Joe: Yah, since when is a Photoshop filter a cheat? Survival mode is all the rage in co-op this fall so let’s talk Nazi Zombies, the survival mode where you and 3 teammates hole up in an abandoned house and fend off wave after wave of undead Hitler youth.
Above: If you’re lucky, the random weapon box will cough up a “Ray Gun”
Chris: That's right, that's an amazing mode. In theory I wish it was bigger, or more than one "map" but every time I fire it up I can't pull away for hours. I wanna say Gears 2's Horde has the edge, given it takes place over different maps. But I always find myself playing Zombie mode way more.

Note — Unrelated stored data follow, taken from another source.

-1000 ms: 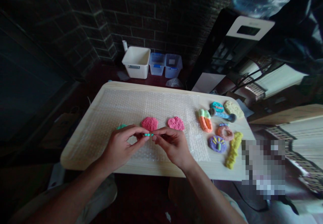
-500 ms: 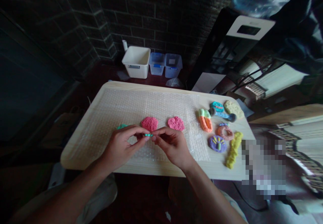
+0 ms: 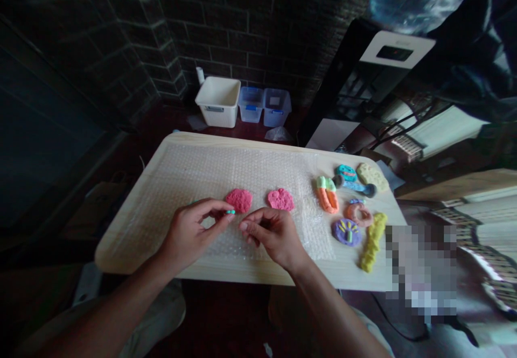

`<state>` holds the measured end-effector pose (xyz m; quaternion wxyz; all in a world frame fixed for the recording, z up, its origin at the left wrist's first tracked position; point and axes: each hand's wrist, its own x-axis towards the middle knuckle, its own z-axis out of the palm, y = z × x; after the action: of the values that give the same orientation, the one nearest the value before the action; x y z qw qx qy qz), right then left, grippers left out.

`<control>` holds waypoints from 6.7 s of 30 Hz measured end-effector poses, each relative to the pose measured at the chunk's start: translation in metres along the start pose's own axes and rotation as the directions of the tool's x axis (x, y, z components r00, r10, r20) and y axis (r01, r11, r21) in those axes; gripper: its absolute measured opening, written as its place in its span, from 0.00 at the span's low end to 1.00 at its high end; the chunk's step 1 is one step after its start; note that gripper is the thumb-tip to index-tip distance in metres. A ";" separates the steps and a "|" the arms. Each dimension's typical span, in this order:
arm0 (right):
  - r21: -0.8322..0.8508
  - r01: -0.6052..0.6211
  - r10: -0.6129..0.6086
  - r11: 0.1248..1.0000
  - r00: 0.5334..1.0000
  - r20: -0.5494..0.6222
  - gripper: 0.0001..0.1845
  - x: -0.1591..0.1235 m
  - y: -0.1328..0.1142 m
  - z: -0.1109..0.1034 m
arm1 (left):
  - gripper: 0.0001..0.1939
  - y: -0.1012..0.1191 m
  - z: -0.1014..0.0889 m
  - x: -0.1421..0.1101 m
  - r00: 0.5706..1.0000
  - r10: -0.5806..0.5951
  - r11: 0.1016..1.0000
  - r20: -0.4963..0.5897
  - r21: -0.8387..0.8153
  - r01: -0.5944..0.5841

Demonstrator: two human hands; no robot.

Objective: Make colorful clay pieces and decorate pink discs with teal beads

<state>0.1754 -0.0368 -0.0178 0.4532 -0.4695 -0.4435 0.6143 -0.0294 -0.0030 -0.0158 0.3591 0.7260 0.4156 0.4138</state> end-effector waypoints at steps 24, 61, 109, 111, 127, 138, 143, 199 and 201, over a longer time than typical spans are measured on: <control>-0.110 0.074 -0.090 0.991 0.986 -0.141 0.16 0.012 -0.005 0.005 | 0.08 -0.007 0.001 -0.012 0.978 -0.106 0.993 0.181 0.067 0.095; -0.001 0.074 -0.074 0.997 0.997 0.012 0.12 0.007 -0.010 0.008 | 0.07 -0.001 -0.005 -0.002 0.997 -0.016 0.999 0.079 -0.034 0.019; -0.140 0.124 -0.130 0.982 0.991 -0.033 0.07 0.006 0.000 0.011 | 0.07 -0.001 -0.004 -0.003 0.997 0.010 0.998 0.076 -0.056 -0.006; -0.124 0.117 -0.122 0.985 0.992 -0.033 0.07 0.006 -0.001 0.012 | 0.09 -0.001 -0.004 -0.004 0.998 -0.003 0.997 0.067 -0.075 0.008; -0.054 0.074 -0.077 0.996 0.996 -0.040 0.08 0.006 -0.001 0.010 | 0.06 0.000 -0.008 -0.005 0.999 0.016 0.996 0.035 -0.083 -0.013; -0.035 0.076 -0.077 0.997 0.996 -0.055 0.08 0.005 -0.004 0.013 | 0.06 0.000 -0.007 -0.004 0.999 0.000 0.996 0.055 -0.084 0.004; -0.028 0.076 -0.078 0.997 0.996 -0.051 0.08 0.005 -0.005 0.014 | 0.05 0.000 -0.007 -0.004 0.999 0.003 0.998 0.049 -0.056 0.000; 0.012 0.072 -0.071 0.997 0.994 -0.079 0.07 0.004 -0.007 0.011 | 0.04 0.002 -0.005 -0.001 0.966 -0.223 0.843 0.132 -0.471 0.259; 0.012 0.074 -0.073 0.997 0.994 -0.077 0.07 0.004 -0.007 0.011 | 0.04 0.001 -0.005 -0.001 0.964 -0.223 0.839 0.144 -0.476 0.265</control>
<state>0.1652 -0.0332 -0.0098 0.4957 -0.4724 -0.4383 0.5823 -0.0345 -0.0037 -0.0132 0.5980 0.5686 0.3707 0.4262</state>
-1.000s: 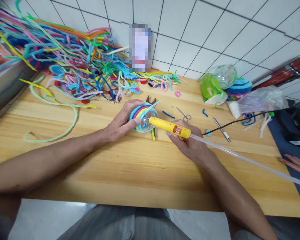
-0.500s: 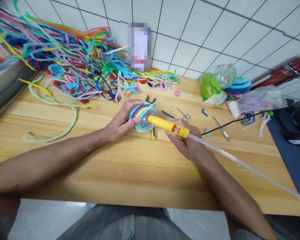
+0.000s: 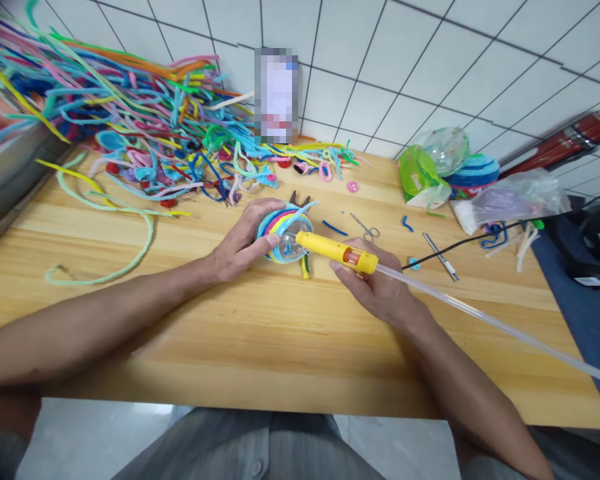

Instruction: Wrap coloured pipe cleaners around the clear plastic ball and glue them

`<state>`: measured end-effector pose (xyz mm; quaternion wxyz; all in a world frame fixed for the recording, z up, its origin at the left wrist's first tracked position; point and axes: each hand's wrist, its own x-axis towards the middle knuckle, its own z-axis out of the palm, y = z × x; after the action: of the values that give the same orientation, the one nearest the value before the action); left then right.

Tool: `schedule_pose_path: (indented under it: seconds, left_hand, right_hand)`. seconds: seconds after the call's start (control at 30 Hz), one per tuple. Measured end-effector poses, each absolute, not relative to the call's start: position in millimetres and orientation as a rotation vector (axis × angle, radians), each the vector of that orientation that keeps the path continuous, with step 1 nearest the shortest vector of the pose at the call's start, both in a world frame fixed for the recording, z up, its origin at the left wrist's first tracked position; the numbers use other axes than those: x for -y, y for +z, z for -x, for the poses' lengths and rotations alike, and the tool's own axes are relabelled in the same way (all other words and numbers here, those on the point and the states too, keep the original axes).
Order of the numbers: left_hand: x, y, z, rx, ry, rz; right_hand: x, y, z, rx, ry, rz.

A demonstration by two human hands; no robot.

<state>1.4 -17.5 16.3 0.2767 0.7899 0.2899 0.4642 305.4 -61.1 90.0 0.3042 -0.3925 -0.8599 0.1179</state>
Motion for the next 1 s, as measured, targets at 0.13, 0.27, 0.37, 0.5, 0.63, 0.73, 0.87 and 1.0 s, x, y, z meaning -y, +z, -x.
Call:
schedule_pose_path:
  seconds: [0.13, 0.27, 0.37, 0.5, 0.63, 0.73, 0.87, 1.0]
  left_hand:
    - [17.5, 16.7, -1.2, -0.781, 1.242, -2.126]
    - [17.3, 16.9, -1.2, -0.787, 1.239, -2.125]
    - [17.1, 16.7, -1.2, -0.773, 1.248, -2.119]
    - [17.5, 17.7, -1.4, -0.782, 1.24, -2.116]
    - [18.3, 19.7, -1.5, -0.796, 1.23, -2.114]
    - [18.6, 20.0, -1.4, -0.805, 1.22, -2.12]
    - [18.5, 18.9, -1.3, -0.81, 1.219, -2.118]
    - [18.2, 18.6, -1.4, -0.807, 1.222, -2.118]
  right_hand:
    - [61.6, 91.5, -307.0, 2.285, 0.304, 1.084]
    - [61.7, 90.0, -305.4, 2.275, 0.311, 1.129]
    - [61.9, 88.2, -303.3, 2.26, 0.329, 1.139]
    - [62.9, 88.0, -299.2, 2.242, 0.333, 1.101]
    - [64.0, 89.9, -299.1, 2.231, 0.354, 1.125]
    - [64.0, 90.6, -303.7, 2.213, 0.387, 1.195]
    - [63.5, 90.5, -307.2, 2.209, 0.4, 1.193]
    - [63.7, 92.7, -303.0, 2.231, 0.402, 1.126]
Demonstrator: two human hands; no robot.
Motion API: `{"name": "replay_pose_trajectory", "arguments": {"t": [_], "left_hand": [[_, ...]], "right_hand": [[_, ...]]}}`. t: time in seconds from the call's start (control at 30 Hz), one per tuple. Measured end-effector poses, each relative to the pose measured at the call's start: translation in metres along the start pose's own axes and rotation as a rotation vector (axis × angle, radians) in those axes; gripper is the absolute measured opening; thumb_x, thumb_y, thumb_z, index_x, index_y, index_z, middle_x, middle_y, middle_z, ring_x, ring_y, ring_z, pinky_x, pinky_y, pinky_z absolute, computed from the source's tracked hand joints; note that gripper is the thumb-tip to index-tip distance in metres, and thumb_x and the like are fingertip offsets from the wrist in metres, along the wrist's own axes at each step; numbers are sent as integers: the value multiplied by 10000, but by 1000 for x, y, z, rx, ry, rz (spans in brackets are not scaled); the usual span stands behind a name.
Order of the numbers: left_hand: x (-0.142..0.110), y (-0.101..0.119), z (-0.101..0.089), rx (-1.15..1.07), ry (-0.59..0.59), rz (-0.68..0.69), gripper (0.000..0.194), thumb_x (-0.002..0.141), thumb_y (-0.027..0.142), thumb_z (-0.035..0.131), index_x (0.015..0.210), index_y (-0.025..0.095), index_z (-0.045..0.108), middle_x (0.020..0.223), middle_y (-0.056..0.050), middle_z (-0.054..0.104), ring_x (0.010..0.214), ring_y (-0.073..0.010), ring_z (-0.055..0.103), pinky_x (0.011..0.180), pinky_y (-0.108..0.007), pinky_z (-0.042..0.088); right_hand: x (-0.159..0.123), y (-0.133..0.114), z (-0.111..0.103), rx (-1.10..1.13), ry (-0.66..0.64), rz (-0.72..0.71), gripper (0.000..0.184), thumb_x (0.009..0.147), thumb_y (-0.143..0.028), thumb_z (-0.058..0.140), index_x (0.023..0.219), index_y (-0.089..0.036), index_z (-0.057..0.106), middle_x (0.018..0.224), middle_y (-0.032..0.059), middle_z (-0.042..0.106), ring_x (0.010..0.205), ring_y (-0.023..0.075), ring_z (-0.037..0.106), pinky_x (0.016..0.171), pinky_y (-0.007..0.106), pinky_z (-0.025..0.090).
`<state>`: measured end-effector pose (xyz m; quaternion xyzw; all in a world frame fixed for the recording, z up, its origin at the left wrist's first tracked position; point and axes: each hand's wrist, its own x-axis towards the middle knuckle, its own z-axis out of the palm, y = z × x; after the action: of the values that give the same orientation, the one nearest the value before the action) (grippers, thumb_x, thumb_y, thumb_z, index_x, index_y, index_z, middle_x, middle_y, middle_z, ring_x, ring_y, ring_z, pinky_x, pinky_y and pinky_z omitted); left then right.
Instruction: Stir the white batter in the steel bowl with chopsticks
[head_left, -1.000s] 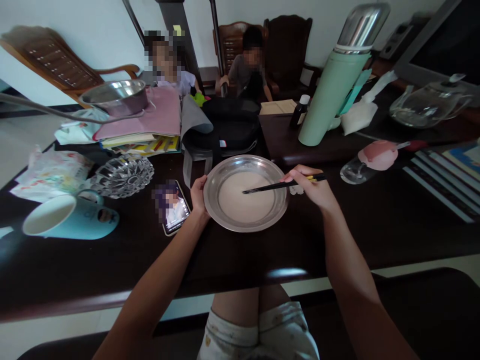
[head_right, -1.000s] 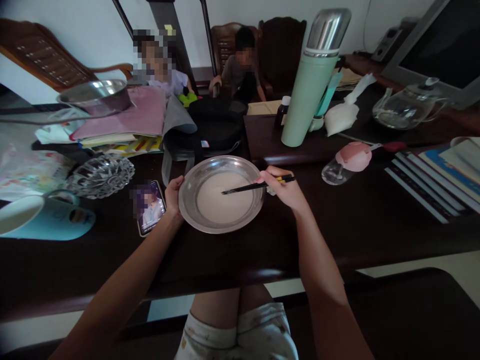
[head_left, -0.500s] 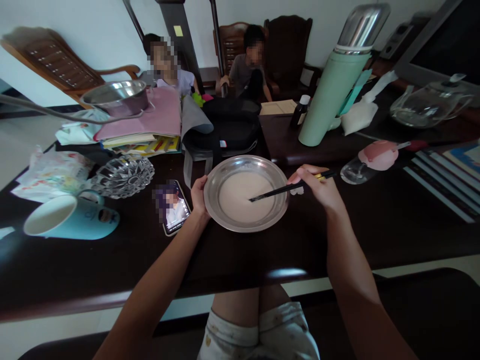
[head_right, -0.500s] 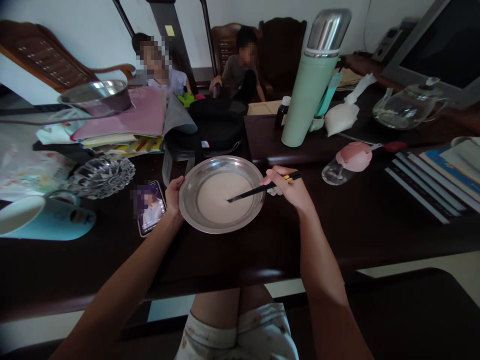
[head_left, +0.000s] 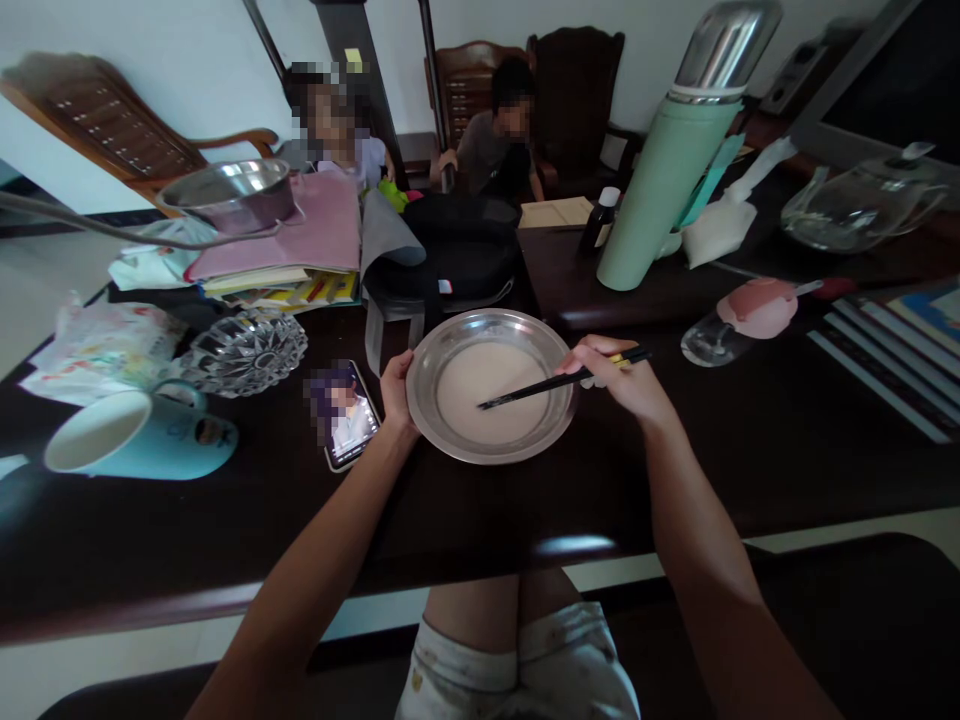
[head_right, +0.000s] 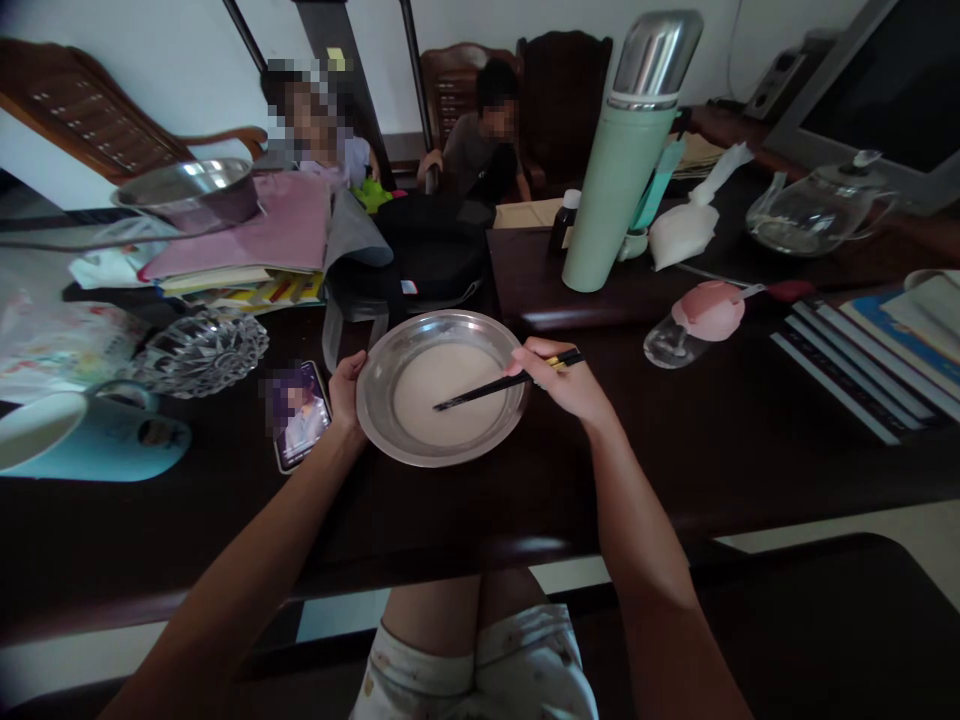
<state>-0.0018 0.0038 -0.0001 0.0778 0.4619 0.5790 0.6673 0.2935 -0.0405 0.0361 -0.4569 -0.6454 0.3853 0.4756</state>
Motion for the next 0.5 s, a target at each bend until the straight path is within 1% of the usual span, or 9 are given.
{"name": "replay_pose_trajectory", "arguments": {"t": [0.03, 0.1, 0.2, 0.3, 0.4, 0.47, 0.5], "left_hand": [[0, 0, 0, 4, 1, 2, 145, 833, 335, 675, 739, 223, 680, 688, -39, 781, 820, -308, 817, 810, -409, 678], [0, 0, 0, -4, -3, 12, 138, 836, 331, 673, 743, 229, 678, 687, -39, 779, 828, -310, 817, 811, -408, 676], [0, 0, 0, -32, -14, 0, 127, 841, 315, 676, 747, 229, 679, 681, -34, 771, 837, -309, 820, 811, -394, 671], [1, -1, -1, -69, -12, -10, 133, 847, 298, 675, 739, 222, 690, 659, -29, 755, 838, -302, 824, 815, -374, 667], [1, -1, -1, -63, -15, 11, 138, 837, 307, 707, 734, 216, 701, 652, -29, 752, 844, -314, 825, 835, -387, 668], [-1, 0, 0, -49, -7, 4, 151, 850, 302, 686, 732, 210, 701, 677, -41, 771, 856, -323, 824, 850, -412, 673], [-2, 1, 1, -53, 4, -8, 169, 866, 293, 654, 728, 207, 698, 692, -49, 780, 862, -324, 824, 857, -422, 675]], "right_hand": [[0, 0, 1, -8, -5, -9, 556, 902, -795, 728, 716, -276, 799, 768, 49, 824, 824, 245, 812, 786, 379, 646], [0, 2, 1, -16, 27, -20, 543, 912, -783, 727, 729, -277, 800, 775, 50, 823, 823, 242, 809, 783, 376, 643], [0, 3, -3, -1, 85, 3, 530, 906, -760, 755, 711, -269, 787, 743, 48, 810, 755, 229, 786, 723, 362, 625], [-1, 1, -2, 24, 35, 34, 550, 886, -784, 759, 696, -268, 783, 720, 43, 803, 694, 220, 765, 678, 359, 617], [0, -2, 1, 24, -9, 23, 560, 877, -806, 749, 692, -278, 790, 723, 38, 805, 736, 229, 784, 737, 372, 638], [0, -2, 1, 16, 24, 7, 560, 874, -805, 752, 684, -280, 788, 735, 39, 812, 756, 229, 789, 767, 373, 637], [0, -2, -1, 16, 49, 8, 558, 873, -799, 759, 677, -278, 784, 737, 40, 815, 741, 225, 784, 756, 370, 631]]}}
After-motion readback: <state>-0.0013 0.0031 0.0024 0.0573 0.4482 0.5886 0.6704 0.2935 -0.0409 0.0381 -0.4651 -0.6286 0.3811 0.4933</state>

Joe: There is a surprising amount of strategy even though it’s just a few rooms and two staircases.
Chris: There are actually parts of the house I'm afraid to unlock.
Joe: In later waves you can kill all but one zombie, then while one person leads it around the house, the others can repair barricades, rearm, etc at their leisure. When everyone's ready, do in the last dood and you’re set for the next wave. Also, I was thrilled when I discovered I could turn and look around while repairing.
Chris: And have you noticed those zombies are quiet as undead church mice? They'll just sneak in the house unawares, and before I know it my brain is in one's mouth. They do not adhere to the "Romero groan" but then, they come before hand in the time line don't they?
Joe: I know! Before I learned the "turn around while repairing" trick I'd suddenly find a zombie clawing up my back and chewing my neck. Not in the fun sexy way either.
Chris: You should try the reverse decaying cowgirl.
Joe: But it does reach a point, around wave 10, where a cloud of lung dust from a Nazi zombie's exhale will kill you. It gets seriously hard to stay alive!
Chris: Jesus, you've made it that far?!
Joe: Yah, I think around 14 was the highest I got before I had to move on to the other games for this feature. It somehow manages to stay fun despite the fact that there is no diversity in enemies. They just get faster and stronger. I’d have to say that Gears 2’s Horde is a better and more diverse mode than Nazi Zombies, HOWEVER I think Duty's overall co-op package is better.
Above: Friends don’t let friends get skewered on bayonets
Chris: As do I. But I think Fenix is too heavy and clumsy to survive long in CoD's Zombie chateau.
Joe: Free-to-download Nazi Zombie maps would make CoD’s co-op offering complete. They don't have to be too elaborate, but a ‘lil sumthin sumthin…
Chris: That'd be great, and relatively simple. As long as it’s free you couldn't even get mad if it sucked!
Joe: I liked the vanilla campaign co-op as well. Some of those battles are absolutely frantic, and having 3 other meatbags to draw enemy fire made it go much smoother. Easier to get those achievements on the harder difficulties, dig me?
Chris: Yeah, to get through "Relentless" on the harder difficulties a buddy is usually required.
Joe: Any words in closing?
Chris: Co-op helped me rediscover the need for friends!